- Action item -
Provide the count of lines below where "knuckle" occurs, with no other output.

- Dataset extract -
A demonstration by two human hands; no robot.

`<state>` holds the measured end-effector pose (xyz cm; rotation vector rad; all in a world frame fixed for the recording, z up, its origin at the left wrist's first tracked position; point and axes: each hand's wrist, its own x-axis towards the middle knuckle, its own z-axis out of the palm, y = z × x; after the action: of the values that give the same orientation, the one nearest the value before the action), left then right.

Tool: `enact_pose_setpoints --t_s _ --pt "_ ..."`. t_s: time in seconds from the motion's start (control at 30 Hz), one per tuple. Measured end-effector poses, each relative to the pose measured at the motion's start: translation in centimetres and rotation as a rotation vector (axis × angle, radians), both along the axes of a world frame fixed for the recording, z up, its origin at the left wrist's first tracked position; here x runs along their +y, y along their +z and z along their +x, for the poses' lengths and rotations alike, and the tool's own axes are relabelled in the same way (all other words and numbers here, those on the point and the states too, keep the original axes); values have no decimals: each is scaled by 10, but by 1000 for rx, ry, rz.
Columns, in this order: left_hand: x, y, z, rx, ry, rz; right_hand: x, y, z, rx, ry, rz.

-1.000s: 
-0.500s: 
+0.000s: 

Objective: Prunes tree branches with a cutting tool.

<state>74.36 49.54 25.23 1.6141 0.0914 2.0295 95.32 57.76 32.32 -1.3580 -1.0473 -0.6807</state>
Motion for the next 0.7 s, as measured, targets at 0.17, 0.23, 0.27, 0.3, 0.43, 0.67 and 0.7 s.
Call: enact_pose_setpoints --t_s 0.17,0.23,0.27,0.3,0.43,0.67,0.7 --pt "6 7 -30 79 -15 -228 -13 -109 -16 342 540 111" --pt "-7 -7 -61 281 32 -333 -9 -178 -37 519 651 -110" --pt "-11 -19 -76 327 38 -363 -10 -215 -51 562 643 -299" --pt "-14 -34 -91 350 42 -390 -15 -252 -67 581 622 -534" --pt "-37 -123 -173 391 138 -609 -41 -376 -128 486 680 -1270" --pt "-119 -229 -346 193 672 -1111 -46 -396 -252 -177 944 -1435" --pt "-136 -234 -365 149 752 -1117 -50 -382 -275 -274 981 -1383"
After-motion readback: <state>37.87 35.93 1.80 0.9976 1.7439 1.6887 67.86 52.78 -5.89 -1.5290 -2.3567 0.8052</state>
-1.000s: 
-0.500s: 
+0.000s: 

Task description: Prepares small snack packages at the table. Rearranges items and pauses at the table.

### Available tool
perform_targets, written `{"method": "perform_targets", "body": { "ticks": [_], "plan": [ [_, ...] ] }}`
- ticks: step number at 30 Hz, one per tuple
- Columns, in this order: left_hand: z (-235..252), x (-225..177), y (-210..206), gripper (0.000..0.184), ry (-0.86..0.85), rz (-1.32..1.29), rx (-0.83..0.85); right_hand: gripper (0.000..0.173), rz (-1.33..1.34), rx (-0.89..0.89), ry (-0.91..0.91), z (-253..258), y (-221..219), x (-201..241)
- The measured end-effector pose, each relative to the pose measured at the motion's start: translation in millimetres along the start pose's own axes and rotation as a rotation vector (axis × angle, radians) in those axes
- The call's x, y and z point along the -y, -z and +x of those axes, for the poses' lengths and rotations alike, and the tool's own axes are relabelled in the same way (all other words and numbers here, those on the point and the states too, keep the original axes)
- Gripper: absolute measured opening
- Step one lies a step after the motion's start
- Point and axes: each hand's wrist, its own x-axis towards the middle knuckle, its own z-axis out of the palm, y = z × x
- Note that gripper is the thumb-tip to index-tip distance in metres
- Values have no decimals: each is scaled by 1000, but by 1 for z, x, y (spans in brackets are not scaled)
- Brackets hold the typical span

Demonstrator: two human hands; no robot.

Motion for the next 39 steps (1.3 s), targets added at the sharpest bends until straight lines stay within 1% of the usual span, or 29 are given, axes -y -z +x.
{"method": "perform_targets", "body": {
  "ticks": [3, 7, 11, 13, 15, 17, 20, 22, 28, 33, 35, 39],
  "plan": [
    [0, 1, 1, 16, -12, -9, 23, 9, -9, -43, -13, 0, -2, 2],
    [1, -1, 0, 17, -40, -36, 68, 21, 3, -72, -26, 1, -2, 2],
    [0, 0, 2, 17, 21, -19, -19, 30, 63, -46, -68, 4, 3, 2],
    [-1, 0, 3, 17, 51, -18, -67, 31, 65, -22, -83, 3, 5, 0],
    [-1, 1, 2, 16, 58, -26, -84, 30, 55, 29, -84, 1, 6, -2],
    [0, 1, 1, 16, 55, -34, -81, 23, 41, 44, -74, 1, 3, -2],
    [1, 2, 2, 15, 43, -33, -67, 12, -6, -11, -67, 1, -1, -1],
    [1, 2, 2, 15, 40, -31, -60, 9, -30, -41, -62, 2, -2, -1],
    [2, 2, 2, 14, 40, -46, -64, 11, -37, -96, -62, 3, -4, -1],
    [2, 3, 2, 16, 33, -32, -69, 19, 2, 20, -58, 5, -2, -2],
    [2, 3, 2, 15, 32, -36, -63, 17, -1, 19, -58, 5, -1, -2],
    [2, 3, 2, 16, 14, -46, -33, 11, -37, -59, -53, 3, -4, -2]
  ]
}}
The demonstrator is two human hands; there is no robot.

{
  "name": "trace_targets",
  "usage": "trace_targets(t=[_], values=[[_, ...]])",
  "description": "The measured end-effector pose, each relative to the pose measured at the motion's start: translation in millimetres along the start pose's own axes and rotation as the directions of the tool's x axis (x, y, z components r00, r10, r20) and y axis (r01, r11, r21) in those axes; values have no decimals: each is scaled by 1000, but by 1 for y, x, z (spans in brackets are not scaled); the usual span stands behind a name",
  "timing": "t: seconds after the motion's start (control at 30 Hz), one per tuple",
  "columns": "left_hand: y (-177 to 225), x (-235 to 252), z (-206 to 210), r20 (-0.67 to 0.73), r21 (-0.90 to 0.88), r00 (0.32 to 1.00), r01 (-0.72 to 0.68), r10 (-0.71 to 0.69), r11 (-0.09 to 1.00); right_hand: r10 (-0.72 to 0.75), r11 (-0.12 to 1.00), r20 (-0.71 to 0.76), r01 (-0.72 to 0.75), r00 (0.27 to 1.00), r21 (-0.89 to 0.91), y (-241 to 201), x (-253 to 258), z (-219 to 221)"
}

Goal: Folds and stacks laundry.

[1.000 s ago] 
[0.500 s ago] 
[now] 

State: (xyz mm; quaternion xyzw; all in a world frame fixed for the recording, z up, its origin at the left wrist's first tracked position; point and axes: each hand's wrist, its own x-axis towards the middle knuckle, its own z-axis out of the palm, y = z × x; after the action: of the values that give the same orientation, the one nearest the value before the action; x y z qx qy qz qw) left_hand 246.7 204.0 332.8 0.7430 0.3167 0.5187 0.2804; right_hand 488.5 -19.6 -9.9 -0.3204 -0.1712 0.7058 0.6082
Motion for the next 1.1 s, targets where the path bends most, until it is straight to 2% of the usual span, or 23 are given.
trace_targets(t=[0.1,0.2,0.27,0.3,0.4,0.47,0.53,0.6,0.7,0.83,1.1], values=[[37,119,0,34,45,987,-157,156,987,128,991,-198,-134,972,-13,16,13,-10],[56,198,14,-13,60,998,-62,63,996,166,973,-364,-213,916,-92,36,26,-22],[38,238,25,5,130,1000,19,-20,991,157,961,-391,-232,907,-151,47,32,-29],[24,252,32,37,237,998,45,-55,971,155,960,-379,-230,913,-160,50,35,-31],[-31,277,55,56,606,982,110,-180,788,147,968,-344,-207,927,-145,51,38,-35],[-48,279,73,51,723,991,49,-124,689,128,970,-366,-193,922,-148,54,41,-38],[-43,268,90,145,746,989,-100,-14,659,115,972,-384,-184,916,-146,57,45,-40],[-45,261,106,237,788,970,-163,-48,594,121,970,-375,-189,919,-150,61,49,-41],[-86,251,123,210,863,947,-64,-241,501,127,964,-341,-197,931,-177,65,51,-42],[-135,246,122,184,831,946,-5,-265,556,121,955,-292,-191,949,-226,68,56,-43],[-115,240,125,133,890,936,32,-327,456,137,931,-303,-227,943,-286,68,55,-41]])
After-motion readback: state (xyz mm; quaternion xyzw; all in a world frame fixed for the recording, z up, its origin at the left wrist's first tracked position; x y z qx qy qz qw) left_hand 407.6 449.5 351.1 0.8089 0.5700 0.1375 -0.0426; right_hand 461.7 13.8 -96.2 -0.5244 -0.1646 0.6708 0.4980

- Result of the exercise -
3